Ich mache einige Bildverarbeitungen, und während ich denke, dass ich eine ziemlich gute Vorstellung von meinem Ansatz habe, habe ich nicht viel Glück dabei herauszufinden, welche Bibliothek (en) ich dafür speziell in R verwenden sollte.
Ich habe eine große Datenbank mit ähnlichen Bildern, von denen jedes eine willkürliche Anzahl von verschieden großen farbigen Flecken auf einem weißlichen Hintergrund hat. Ich möchte schließlich die Rot-, Grün- und Blauwerte finden und die durchschnittliche RGB-Helligkeit über alle farbigen Pixel in allen Bildern eines bestimmten Datums berechnen.
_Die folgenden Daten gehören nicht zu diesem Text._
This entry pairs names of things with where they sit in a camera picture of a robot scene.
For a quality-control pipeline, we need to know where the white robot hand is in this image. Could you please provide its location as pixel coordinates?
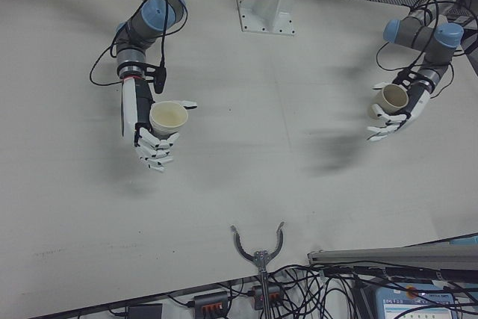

Das bedeutet, farbige Pixel von nahezu weißen Pixeln unterscheiden zu können und deren Werte zu speichern.
Ich denke, was ich tun möchte, ist Farbhistogramme für eine Reihe von Testbildern zu erstellen, sehen Sie sich die Histogramme an. Spitzen, um Schwellenwerte für das zu bestimmen, was ein "weißes" oder "farbiges" Pixel ausmacht, dann über die Pixel in jedem Bild, um die farbigen zu finden, die meinen Schwellen entsprechen (ich weiß, wie man ein Bild einliest und das Pixel erhält RGB-Werte).
In meiner bevorzugten Sprache, Python, klingt es so, als würde ich die Histogramm-Methode aus dem Image-Modul in PIL verwenden, aber ich kenne das R-Äquivalent nicht (das könnte nur ein Schwachpunkt in meinem Google-Fu sein; Suchresultate sind meistens für "R" wie in "Rot" anstatt der Sprache. Ich fand das: R: Histogramm , aber ich weiß nicht, ob es relevant ist / wie man es benutzt).
Wenn es einen besseren Ansatz aus der Domäne der Signal- / Bildverarbeitung geben könnte, würde ich das auch gerne hören.
TL; DR: Wie kann ich ein Farbhistogramm eines Bildes erstellen oder auf andere Weise Pixel bestimmter Farbwerte mit R?
auswählen(verwandt, aber nicht R-spezifisch: Wie berechnet man die Anzahl der "grünen Flecken" in einem Bild? )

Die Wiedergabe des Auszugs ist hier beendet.